What the task requires —
Only lines holding the word "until" are wanted. Copy them from the listing below.

++++++++++

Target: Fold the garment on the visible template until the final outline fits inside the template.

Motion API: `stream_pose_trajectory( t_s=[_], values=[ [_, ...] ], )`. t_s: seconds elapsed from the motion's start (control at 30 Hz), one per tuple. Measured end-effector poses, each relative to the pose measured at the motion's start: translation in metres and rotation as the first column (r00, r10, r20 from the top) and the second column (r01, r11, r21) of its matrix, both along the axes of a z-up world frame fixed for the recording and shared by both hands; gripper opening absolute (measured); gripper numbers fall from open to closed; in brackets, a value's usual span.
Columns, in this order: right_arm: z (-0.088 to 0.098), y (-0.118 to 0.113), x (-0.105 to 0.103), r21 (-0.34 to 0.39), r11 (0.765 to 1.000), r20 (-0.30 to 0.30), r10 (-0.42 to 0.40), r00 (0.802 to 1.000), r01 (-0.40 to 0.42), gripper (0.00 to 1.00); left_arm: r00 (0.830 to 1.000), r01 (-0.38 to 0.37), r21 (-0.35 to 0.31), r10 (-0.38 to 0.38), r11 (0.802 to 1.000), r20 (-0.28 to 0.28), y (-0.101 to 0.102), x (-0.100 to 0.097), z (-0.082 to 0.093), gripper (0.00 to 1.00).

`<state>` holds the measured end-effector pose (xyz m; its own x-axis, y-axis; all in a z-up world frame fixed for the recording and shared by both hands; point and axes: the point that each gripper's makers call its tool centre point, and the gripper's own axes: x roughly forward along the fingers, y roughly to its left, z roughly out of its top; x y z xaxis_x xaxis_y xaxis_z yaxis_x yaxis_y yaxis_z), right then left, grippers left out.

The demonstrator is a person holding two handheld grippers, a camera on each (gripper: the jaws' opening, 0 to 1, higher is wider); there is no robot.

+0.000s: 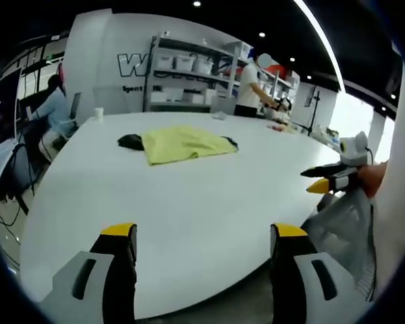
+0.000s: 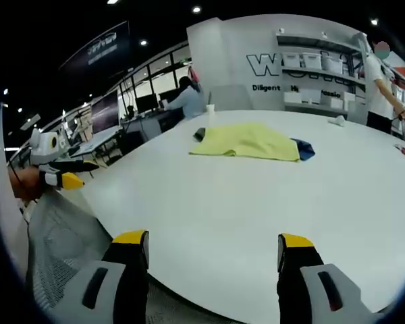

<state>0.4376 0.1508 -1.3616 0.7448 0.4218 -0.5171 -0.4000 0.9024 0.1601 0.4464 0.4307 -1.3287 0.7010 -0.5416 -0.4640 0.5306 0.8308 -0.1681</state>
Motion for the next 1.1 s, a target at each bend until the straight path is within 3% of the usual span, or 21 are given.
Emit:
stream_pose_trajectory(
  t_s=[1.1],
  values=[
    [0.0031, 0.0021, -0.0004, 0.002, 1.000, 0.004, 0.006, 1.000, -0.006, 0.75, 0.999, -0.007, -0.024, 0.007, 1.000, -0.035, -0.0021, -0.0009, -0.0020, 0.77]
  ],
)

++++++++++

Response area —
Target: Fold the garment on the visible template until the final outline fits inside the template.
Motion for the next 1.1 s, a target at each bend until the straight path is within 3% of the usual span, or 21 are given.

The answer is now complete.